- **What the task asks**
Below this line is the material. Write out only its lines from the one containing "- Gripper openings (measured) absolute" through the one containing "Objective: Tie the", both kept, exactly.

- **Dataset content**
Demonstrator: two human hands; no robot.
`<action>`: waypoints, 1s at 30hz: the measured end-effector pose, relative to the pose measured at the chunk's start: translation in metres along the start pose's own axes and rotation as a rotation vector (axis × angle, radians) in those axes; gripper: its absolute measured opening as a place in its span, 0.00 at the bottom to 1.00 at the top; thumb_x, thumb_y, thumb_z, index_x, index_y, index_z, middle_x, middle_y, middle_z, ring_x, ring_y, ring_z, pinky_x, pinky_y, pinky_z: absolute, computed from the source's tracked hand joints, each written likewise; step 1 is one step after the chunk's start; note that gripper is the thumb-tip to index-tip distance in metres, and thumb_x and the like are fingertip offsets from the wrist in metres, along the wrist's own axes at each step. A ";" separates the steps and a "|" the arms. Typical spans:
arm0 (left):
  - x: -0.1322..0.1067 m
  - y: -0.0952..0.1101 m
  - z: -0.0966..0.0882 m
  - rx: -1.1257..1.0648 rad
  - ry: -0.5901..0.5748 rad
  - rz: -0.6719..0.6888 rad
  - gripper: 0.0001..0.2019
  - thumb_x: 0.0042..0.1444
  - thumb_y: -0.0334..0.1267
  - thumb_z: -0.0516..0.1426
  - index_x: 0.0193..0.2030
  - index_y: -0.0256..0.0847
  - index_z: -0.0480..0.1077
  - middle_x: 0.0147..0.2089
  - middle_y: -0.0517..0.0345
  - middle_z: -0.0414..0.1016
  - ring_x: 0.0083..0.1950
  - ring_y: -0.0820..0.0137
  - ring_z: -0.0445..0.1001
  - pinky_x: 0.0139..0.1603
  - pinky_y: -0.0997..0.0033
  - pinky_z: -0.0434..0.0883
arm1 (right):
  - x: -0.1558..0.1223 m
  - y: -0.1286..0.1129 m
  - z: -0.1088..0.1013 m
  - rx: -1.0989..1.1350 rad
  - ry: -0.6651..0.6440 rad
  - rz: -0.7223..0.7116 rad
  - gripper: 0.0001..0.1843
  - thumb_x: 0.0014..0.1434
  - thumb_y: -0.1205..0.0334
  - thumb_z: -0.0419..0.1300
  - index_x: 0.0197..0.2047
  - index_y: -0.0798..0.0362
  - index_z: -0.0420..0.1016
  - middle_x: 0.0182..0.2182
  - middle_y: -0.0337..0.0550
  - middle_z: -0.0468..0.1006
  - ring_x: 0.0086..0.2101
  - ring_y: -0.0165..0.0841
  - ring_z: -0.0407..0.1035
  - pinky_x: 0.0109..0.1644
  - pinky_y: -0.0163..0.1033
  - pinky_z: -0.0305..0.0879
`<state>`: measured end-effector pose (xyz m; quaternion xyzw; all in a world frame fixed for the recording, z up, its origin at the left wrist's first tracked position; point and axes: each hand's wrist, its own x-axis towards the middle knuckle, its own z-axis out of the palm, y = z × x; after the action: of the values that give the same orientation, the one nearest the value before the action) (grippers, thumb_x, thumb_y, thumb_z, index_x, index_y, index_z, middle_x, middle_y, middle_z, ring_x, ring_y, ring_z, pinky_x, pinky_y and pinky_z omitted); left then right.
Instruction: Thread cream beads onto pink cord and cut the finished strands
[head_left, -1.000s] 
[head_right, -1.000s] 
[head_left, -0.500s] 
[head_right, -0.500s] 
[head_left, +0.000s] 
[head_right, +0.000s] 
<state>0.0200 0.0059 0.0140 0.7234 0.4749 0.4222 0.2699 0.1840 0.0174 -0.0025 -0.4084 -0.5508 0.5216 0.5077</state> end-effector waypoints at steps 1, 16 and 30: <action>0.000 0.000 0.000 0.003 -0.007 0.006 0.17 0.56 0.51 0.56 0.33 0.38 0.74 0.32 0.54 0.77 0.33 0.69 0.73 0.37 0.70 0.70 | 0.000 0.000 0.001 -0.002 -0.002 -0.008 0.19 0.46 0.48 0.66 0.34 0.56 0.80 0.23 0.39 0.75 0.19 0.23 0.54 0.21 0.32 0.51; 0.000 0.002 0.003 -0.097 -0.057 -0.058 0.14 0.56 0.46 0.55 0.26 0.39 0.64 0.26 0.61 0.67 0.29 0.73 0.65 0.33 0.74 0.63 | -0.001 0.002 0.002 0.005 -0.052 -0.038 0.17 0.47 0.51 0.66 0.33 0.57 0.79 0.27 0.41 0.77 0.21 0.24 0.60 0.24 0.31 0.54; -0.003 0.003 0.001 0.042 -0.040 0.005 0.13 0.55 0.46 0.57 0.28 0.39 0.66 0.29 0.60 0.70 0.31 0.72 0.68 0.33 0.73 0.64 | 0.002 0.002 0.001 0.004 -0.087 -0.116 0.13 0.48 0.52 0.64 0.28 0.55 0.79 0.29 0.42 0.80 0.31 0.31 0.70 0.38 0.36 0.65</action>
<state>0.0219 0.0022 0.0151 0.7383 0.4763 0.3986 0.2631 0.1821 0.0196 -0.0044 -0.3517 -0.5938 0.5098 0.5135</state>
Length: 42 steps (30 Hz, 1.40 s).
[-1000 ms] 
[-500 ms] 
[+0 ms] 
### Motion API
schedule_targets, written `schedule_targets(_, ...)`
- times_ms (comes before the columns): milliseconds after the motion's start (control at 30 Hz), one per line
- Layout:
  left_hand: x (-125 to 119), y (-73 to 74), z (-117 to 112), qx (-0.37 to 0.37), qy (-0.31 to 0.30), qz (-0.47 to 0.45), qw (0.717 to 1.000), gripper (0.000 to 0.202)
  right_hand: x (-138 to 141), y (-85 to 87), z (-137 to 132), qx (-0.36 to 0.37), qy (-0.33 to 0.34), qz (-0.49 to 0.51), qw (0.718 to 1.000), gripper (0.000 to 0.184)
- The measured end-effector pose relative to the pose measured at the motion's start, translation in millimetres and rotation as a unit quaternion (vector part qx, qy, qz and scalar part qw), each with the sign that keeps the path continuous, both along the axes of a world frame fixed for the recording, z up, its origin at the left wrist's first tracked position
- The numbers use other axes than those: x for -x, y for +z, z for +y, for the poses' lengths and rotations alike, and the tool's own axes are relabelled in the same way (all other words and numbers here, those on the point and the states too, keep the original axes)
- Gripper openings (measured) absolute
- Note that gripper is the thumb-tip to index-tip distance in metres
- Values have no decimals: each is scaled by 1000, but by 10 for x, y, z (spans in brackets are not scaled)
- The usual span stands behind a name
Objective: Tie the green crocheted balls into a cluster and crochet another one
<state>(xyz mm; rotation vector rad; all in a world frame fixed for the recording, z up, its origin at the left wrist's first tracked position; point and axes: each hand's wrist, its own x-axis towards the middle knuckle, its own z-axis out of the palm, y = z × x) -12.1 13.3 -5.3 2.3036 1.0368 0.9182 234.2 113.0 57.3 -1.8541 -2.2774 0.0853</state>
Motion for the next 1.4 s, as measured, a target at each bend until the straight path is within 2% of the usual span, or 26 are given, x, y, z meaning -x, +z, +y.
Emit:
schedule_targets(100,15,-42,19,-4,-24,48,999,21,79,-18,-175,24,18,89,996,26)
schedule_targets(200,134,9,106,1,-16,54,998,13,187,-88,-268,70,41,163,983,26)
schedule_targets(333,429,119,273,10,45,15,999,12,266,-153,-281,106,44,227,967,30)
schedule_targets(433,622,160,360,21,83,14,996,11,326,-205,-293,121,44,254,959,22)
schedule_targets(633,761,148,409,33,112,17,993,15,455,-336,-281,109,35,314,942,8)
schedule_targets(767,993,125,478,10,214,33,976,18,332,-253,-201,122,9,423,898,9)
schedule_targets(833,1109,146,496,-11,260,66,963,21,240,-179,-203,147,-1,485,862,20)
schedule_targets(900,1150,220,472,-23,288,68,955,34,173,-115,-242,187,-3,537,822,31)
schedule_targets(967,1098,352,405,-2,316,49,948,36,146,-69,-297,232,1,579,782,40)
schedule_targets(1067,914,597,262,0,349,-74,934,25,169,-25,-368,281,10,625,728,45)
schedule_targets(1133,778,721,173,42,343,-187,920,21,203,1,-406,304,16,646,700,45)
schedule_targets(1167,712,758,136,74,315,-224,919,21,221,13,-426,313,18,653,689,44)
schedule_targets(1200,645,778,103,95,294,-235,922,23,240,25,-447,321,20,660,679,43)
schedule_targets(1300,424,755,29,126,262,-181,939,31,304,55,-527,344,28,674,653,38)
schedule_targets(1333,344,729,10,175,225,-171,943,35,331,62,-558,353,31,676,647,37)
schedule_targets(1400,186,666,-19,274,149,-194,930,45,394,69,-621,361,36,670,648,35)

- **Result of this exercise**
- Gripper openings (measured) absolute
- Note that gripper is the thumb-tip to index-tip distance in metres
- Values have no decimals: each is scaled by 1000, but by 10 for x, y, z (spans in brackets are not scaled)
- The usual span stands behind a name
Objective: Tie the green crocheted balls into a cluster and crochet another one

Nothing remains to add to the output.